# I Shouldn't Be Suprised.



## A/FX Nut (May 28, 2004)

I shouldn't be suprised, but AutoFest cars made there way to Ebay on Sunday. Randy.


----------



## mrwillysgasser (Jan 3, 2002)

here is the link

http://shop.ebay.com/items/autofest_W0QQ_nkwZautofestQQ_npmdnuZ


----------



## noddaz (Aug 6, 1999)

What surprises me is the fact that the cars were not on Ebay BEFORE the fest...

Scott


----------



## A/FX Nut (May 28, 2004)

noddaz said:


> What surprises me is the fact that the cars were not on Ebay BEFORE the fest...
> 
> Scott


I think someone would've been in big trouble if that would've happened. Randy.


----------



## dlw (Aug 17, 1999)

I put a bid in on them. Since no one here bidded on the first day. I didn't bid over cost. So should this guy profit, he'll get none from me.


----------



## Mark Hosaflook (Jan 5, 2001)

Which slot and what are they selling for? Most are still available yet from the makers at cost?


----------



## dlw (Aug 17, 1999)

Mark, click the link above to see the auctions. I maxed my bid at $15 on each one. I've been outbidded on 3 of them. I won't rebid on any of them.


----------



## motorcitytoyz (Oct 11, 2002)

*AutoFest Tjet Dodge Charger in Orange from Motor City Toyz*



dlw said:


> Mark, click the link above to see the auctions. I maxed my bid at $15 on each one. I've been outbidded on 3 of them. I won't rebid on any of them.
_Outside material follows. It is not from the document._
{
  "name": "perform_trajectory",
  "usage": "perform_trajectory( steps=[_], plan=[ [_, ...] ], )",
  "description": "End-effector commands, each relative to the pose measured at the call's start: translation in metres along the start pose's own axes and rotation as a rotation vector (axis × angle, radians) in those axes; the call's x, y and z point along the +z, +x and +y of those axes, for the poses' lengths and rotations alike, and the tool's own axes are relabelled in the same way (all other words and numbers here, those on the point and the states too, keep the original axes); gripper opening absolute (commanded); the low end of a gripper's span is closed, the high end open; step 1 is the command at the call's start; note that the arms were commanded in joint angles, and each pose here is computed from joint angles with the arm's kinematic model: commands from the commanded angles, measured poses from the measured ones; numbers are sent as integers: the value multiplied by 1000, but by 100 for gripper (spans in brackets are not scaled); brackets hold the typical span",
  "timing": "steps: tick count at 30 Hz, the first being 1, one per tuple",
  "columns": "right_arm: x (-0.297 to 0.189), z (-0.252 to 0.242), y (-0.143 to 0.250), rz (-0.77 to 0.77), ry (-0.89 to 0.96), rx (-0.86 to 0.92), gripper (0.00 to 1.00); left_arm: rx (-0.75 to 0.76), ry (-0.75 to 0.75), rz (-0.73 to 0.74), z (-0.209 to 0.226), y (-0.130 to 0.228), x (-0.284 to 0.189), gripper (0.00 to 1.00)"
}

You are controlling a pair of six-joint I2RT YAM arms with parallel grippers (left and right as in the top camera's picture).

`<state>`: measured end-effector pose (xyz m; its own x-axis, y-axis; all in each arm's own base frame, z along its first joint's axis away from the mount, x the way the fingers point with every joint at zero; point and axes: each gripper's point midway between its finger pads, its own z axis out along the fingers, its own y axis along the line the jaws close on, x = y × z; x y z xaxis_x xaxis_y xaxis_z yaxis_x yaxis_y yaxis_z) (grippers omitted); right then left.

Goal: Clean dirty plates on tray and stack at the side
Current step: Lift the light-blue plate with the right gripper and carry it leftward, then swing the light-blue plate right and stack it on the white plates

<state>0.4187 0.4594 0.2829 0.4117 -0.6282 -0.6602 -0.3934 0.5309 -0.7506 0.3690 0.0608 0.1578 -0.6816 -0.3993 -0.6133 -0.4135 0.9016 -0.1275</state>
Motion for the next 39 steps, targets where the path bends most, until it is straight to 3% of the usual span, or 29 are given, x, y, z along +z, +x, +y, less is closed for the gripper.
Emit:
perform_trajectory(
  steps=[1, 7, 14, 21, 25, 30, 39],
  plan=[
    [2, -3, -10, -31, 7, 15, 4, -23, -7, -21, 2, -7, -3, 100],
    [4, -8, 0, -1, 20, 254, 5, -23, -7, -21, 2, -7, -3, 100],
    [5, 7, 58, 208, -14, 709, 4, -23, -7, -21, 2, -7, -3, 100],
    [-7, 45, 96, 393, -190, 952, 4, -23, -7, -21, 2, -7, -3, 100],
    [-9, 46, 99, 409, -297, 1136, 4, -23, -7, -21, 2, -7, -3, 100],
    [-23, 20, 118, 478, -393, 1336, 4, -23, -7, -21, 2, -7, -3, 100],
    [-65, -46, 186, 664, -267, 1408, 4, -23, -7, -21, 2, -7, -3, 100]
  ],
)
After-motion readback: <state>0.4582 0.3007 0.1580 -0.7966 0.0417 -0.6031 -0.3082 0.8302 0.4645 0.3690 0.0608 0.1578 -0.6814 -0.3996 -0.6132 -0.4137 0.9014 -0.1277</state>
I have not listed any of my AutoFest slot cars on Ebay and will not be doing so. We only produced a total of 100 pcs - each numbered 000/100 and I only have about 12 left. We also produced 8 White Fest slot cars with white tires and wheels. Each of these were given out to owner of 001/100 - 008/100 regular cars. I still have two of these left and they will be randomly shipped with cars as they are sold.

I was giving them away at AutoFest with a $25.00 purchase. On Sunday, at Mr Coney's slot car show, I was selling them at $25.00. A few we given away as prizes or as thank-you's to AutoFest helpers. 

I will sell the remaining 12 cars at $25.00 - Delivered 

*TOTAL SOLD: 9 ------- REMAINING: 3 :wave: *​ 
First come - first serve.... ONE PER CUSTOMER - PLEASE!

Thanks
Jeff Clemence
Motor City Toyz


----------



## Pomfish (Oct 25, 2003)

Jeff,
I would like one , how do you want payment?
Email or PM me please.
Thanks,
Keith


----------



## motorcitytoyz (Oct 11, 2002)

Keith,

I just sent you email...

Thanks
Jeff


----------



## Pomfish (Oct 25, 2003)

Jeff,

Just need your Paypal address.

Thanks,
Keith


----------



## sethndaddy (Dec 4, 2004)

Mark Hosaflook said:


> Which slot and what are they selling for? Most are still available yet from the makers at cost?


Really? Could you direct me to the maker of the cherry red Stude, I'd like to buy one or two.


----------



## Mark Hosaflook (Jan 5, 2001)

dlw said:


> Mark, click the link above to see the auctions. I maxed my bid at $15 on each one. I've been outbidded on 3 of them. I won't rebid on any of them.


Sorry, my work filters e-bay so I can't see any auctions.


----------



## Mark Hosaflook (Jan 5, 2001)

sethndaddy said:


> Really? Could you direct me to the maker of the cherry red Stude, I'd like to buy one or two.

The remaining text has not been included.